See **functions** in the repository for [AnalysisTool_Chromatin](../../README.md)

In [2]:
# Chromatin_analysis_tools (ATC)
# Get path for the py containing functions
import os
import sys
import importlib
module_path =r'C:\Users\shiwei\Documents\AnalysisTool_Chromatin'
if module_path not in sys.path:
    sys.path.append(module_path)
    
# import relevant modules
import gene_selection 
importlib.reload(gene_selection)
import gene_to_loci
importlib.reload(gene_to_loci)
import gene_activity
importlib.reload(gene_activity)
import loci_1d_features
importlib.reload(loci_1d_features)  

import atac_to_loci
importlib.reload(atac_to_loci)

<module 'atac_to_loci' from 'C:\\Users\\shiwei\\Documents\\AnalysisTool_Chromatin\\atac_to_loci.py'>

# Define folders

In [3]:
# main folder for postanalysis
postanalysis_folder = r'L:\Shiwei\postanalysis_2024\v0'
# input files for postanalysis
input_folder = os.path.join(postanalysis_folder, 'resources_from_preprocess')

# output file to be generated
output_main_folder = os.path.join(postanalysis_folder, 'compartment_transcription')

output_analysis_folder = os.path.join(output_main_folder, 'analysis')
output_figure_folder = os.path.join(output_main_folder, 'figures')

# make new folder if needed
make_output_folder = True

if make_output_folder and not os.path.exists(output_analysis_folder):
    os.makedirs(output_analysis_folder)
    print(f'Generating analysis folder: {output_analysis_folder}.')
elif os.path.exists(output_analysis_folder):
    print(f'Use existing analysis folder: {output_analysis_folder}.')
    
if make_output_folder and not os.path.exists(output_figure_folder):
    os.makedirs(output_figure_folder)
    print(f'Generating figure folder: {output_figure_folder}.')
elif os.path.exists(output_figure_folder):
    print(f'Use existing figure folder: {output_figure_folder}.')

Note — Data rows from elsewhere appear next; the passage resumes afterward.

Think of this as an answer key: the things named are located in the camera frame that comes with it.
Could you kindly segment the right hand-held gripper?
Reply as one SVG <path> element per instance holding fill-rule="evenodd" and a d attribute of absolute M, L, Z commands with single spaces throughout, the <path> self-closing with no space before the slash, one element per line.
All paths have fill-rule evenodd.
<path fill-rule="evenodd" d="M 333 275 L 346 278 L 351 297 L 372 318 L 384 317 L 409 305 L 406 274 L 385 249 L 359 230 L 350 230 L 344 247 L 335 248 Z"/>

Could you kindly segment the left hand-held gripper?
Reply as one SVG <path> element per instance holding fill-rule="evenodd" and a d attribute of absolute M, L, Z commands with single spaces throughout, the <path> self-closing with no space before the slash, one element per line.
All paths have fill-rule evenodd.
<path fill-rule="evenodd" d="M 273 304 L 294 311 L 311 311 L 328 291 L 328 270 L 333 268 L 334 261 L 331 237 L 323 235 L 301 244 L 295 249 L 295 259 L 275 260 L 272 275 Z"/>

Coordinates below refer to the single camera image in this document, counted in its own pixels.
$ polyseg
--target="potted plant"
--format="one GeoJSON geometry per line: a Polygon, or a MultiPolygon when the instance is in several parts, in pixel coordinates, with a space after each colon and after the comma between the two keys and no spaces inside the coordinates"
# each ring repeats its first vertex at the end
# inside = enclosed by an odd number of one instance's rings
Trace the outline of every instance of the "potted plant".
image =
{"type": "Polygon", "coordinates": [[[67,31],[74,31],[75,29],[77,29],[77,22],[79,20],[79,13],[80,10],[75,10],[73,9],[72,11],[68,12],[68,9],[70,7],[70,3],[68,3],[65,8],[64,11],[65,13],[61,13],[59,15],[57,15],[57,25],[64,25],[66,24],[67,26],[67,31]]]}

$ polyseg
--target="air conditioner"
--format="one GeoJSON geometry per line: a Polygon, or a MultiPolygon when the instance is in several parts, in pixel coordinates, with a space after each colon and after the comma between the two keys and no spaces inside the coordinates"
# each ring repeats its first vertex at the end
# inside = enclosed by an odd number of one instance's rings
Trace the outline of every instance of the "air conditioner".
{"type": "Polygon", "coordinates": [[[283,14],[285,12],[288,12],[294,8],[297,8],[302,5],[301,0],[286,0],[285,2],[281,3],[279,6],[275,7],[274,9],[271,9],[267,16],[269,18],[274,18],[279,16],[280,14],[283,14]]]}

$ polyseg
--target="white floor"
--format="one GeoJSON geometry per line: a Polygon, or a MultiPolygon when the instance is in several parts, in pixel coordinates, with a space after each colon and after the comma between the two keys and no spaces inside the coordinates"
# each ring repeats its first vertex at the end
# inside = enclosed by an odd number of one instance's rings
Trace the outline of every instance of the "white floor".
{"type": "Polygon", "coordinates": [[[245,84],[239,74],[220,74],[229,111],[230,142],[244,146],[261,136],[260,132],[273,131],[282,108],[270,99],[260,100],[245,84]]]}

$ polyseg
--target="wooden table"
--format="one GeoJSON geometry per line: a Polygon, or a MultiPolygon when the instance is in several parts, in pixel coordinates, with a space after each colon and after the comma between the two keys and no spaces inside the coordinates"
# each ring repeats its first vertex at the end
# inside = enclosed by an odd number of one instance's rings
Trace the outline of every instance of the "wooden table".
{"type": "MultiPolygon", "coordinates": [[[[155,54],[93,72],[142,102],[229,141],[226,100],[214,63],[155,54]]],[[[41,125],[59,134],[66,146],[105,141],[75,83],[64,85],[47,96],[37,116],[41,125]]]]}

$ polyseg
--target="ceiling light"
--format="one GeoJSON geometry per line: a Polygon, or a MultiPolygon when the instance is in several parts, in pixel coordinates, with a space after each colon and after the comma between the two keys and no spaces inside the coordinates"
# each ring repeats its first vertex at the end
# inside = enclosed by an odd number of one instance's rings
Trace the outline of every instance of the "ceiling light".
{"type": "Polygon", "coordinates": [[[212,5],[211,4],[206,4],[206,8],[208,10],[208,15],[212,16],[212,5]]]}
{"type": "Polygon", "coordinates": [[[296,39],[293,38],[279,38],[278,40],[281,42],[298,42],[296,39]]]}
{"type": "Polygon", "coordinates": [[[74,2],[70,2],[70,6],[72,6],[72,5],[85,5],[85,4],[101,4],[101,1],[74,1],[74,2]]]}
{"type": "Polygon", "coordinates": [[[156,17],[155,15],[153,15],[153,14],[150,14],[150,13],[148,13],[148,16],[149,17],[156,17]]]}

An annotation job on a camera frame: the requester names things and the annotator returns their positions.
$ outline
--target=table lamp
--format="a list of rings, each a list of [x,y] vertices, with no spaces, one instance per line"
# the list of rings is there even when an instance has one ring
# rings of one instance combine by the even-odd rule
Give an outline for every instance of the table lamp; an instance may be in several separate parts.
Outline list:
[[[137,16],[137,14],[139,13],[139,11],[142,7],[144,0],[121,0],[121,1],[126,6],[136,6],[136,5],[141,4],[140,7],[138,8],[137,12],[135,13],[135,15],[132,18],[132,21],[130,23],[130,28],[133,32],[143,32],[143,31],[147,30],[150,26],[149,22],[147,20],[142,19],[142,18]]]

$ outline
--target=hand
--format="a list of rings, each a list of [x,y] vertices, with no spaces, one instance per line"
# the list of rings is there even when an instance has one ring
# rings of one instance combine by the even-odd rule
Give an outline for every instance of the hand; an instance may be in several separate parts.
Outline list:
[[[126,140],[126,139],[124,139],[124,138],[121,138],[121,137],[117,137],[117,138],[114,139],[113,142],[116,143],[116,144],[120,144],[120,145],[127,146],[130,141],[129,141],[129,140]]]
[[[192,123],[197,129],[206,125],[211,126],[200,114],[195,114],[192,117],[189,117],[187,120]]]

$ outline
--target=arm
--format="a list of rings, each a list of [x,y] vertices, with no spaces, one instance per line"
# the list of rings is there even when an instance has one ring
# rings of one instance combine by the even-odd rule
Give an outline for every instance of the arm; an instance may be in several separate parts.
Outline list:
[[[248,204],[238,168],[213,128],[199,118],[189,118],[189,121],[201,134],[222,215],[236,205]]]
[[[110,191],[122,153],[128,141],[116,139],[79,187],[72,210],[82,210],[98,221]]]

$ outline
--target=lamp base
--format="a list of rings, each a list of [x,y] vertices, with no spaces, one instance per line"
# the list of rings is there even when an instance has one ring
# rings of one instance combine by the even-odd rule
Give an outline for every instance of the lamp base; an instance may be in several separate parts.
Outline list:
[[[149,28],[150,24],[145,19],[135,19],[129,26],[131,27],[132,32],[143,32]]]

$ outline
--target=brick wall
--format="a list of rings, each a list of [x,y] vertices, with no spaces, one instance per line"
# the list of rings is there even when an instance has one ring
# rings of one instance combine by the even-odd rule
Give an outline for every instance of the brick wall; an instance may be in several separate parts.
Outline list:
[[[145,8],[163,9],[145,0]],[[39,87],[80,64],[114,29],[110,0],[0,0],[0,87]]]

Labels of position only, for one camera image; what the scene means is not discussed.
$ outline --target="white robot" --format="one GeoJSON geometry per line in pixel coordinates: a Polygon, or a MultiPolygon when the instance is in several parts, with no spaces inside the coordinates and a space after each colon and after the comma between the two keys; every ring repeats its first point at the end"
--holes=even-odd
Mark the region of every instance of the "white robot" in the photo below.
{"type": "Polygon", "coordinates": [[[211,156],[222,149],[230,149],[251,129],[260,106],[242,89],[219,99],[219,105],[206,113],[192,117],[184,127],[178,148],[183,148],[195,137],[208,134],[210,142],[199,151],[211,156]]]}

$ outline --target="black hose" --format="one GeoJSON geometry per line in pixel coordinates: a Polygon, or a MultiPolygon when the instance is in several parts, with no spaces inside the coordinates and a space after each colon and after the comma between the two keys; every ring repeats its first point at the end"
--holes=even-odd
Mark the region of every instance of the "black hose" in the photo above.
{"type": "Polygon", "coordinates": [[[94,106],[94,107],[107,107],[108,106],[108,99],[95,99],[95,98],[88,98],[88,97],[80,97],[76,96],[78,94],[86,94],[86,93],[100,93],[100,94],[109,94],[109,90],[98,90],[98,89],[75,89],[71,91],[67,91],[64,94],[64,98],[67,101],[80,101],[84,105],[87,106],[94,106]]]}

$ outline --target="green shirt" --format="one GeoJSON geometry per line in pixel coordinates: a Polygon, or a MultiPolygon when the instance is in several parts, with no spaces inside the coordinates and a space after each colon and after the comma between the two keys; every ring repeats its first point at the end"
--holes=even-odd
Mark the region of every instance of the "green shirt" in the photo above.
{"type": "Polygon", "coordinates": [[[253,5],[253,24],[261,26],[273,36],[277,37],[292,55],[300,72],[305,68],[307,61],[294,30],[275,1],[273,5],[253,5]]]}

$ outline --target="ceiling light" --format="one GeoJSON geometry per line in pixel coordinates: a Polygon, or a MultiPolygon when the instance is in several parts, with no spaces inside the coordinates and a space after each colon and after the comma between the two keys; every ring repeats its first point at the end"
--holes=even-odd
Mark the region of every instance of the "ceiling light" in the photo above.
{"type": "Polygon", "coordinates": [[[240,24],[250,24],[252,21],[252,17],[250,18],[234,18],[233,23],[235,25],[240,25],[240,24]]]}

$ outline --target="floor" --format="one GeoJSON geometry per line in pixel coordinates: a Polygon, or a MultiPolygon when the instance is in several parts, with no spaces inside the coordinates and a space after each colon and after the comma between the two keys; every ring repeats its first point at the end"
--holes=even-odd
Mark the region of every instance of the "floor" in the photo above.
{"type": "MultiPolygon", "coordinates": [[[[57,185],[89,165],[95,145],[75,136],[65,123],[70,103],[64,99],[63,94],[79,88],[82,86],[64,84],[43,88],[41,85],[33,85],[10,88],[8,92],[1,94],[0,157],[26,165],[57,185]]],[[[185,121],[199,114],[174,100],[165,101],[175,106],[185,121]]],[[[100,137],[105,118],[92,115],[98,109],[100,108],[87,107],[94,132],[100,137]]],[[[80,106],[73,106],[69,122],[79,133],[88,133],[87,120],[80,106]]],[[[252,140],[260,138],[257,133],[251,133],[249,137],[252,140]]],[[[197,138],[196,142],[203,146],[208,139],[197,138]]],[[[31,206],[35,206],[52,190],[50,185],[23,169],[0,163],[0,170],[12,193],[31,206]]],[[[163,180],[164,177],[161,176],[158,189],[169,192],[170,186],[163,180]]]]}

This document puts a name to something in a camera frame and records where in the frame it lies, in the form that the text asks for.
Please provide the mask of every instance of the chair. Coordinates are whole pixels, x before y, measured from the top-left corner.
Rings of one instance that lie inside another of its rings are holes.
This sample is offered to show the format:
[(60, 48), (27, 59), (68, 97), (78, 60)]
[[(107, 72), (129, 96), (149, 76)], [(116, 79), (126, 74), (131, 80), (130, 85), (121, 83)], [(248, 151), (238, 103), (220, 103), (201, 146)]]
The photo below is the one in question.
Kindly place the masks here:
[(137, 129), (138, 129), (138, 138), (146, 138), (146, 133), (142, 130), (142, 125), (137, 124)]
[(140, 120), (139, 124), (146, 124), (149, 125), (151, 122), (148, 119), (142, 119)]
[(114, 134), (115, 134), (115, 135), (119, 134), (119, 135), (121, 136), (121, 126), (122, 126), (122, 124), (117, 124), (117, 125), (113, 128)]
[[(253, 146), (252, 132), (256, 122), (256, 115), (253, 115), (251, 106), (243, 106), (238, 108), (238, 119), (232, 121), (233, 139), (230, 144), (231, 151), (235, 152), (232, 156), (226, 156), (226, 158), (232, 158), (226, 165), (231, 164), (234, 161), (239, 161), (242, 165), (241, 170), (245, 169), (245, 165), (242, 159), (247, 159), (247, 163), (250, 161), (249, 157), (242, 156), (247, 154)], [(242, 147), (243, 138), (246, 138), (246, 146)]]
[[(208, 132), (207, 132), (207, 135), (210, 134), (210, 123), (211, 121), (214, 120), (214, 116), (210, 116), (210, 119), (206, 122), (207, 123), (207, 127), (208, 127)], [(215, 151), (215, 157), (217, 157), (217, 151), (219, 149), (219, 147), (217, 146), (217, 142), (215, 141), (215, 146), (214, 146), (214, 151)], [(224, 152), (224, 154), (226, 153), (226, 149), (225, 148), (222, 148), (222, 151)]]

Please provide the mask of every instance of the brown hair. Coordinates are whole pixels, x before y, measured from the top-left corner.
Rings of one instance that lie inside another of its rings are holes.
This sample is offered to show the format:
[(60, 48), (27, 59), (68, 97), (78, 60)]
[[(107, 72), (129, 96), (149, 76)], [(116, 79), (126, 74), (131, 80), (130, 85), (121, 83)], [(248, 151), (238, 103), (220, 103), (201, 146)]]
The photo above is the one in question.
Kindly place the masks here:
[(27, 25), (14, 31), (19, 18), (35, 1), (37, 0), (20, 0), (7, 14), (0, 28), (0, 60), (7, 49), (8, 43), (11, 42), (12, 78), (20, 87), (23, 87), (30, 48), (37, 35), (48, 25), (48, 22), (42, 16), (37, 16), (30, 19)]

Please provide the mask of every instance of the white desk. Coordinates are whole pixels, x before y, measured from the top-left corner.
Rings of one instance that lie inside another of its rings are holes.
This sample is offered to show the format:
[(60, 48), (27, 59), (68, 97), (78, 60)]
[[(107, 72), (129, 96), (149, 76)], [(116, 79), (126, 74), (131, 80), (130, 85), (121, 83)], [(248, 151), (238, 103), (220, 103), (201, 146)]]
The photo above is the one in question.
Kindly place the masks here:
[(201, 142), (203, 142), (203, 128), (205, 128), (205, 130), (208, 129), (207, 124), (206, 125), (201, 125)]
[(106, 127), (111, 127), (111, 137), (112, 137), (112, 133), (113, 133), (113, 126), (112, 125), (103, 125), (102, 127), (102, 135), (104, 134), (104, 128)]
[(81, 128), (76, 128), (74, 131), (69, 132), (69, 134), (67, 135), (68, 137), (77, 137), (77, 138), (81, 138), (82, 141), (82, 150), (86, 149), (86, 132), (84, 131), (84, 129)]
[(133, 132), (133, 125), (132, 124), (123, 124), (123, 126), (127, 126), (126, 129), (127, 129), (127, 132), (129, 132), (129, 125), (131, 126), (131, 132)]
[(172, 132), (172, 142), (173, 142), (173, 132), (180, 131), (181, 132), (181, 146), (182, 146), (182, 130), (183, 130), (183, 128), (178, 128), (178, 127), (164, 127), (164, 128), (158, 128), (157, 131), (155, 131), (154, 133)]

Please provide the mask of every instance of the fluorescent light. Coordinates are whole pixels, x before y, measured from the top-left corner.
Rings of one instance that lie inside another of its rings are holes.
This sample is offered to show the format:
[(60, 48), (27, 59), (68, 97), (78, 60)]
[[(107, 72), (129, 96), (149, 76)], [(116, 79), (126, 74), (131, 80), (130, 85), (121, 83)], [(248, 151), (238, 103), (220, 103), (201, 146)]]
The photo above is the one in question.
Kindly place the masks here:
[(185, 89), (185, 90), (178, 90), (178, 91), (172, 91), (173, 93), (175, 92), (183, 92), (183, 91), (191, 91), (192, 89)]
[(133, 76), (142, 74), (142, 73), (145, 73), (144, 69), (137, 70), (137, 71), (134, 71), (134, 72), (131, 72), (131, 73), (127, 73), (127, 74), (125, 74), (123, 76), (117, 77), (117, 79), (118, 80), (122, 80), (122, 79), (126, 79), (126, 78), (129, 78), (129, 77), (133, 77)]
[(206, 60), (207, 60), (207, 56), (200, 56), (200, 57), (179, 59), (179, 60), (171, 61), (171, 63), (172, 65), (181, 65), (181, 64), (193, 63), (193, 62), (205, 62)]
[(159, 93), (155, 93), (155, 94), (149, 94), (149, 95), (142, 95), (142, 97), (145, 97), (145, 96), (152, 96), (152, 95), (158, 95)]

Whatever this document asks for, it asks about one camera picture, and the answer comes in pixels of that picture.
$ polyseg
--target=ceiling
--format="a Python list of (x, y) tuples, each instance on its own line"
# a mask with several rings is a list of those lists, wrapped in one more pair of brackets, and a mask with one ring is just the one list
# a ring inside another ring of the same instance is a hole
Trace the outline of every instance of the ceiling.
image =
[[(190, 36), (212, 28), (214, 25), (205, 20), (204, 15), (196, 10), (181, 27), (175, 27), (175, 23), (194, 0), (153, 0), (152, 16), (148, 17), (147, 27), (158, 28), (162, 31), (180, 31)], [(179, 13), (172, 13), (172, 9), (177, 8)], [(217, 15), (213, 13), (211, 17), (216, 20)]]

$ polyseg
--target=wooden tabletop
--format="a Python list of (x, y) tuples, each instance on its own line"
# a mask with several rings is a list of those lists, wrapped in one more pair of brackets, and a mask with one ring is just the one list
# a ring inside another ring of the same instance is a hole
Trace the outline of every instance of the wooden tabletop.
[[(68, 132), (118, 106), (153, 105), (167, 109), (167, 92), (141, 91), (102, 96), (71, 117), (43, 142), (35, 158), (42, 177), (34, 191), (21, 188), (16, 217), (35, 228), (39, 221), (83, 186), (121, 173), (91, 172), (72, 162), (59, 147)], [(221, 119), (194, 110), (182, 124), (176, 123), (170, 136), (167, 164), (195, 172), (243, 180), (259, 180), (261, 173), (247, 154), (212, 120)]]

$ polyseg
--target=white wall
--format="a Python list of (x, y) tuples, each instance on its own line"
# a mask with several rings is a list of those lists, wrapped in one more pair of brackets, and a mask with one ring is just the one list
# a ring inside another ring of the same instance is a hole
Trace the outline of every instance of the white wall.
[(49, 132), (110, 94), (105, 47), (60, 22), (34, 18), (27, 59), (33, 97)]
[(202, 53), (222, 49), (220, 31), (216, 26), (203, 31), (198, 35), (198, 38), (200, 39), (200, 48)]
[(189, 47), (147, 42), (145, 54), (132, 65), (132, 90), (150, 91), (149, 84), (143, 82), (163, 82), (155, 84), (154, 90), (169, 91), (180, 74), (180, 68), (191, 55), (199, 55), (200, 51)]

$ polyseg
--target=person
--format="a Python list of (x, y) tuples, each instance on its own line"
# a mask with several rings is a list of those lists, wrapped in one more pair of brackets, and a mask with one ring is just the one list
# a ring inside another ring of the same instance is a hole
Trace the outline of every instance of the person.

Use existing analysis folder: L:\Shiwei\postanalysis_2024\v0\compartment_transcription\analysis.
Use existing figure folder: L:\Shiwei\postanalysis_2024\v0\compartment_transcription\figures.


# Plotting parameters

In [4]:
%matplotlib inline
import matplotlib
matplotlib.rcParams['pdf.fonttype'] = 42
import matplotlib.pyplot as plt
plt.rc('font', family='serif')
plt.rc('font', serif='Arial')

from ImageAnalysis3.figure_tools import _double_col_width, _single_col_width, _font_size, _ticklabel_size,_ticklabel_width

import seaborn as sns
sns.set_context("paper", rc={"font.size":_font_size,"axes.titlesize":_font_size+1,"axes.labelsize":_font_size})  

In [5]:
# Other required plotting parameters
_dpi = 300
_font_size = 7
_page_width = 5.5


## cell type color-codes

In [6]:
# cell labels from RNA-MERFISH and celltype prediction
selected_cell_labels = ['L2/3 IT','L4/5 IT','L5 IT','L6 IT','L5 ET','L5/6 NP','L6 CT','L6b',
                           'Sst','Pvalb','Lamp5','Sncg','Vip',
                           'Astro','Oligo','OPC','Micro','Endo','VLMC','SMC','Peri', 
                           #'other',
                          ]
# cell palette from RNA-MERFISH UMAP and stats
celltype_palette = {'Astro':'lightcoral', 
                    'Endo':'skyblue', 
                    'L2/3 IT':'gold', 
                    'L4/5 IT':'darkorange', 
                    'L5 ET':'mediumseagreen', 
                    'L5 IT':'aqua',
                    'L5/6 NP':'darkgreen',
                    'L6 CT':'brown',
                    'L6 IT':'magenta',
                    'L6b':'blue', 
                    'Lamp5':'orange', 
                    'Micro':'peachpuff',
                    'OPC':'thistle', 
                    'Oligo':'darkviolet',
                    'Peri':'sandybrown',
                    'Pvalb':'springgreen',
                    'SMC':'rosybrown',
                    'Sncg':'darkkhaki',
                    'Sst':'steelblue', 
                    'VLMC':'saddlebrown', 
                    'Vip':'red',
                    'other':'slategray'}


In [7]:
# this is the plotting order noted based on the snRNA transcriptional acitivty if needed
sorted_cellplot_order_byRNA = ['Micro', 'Oligo', 'Endo', 'OPC', 'Astro', 'Vip', 'Lamp5',
                  'L5/6 NP', 'Sst', 'Sncg', 'Pvalb', 'L4/5 IT', 'L6 CT',
                  'L6 IT', 'L6b', 'L2/3 IT', 'L5 IT', 'L5 ET']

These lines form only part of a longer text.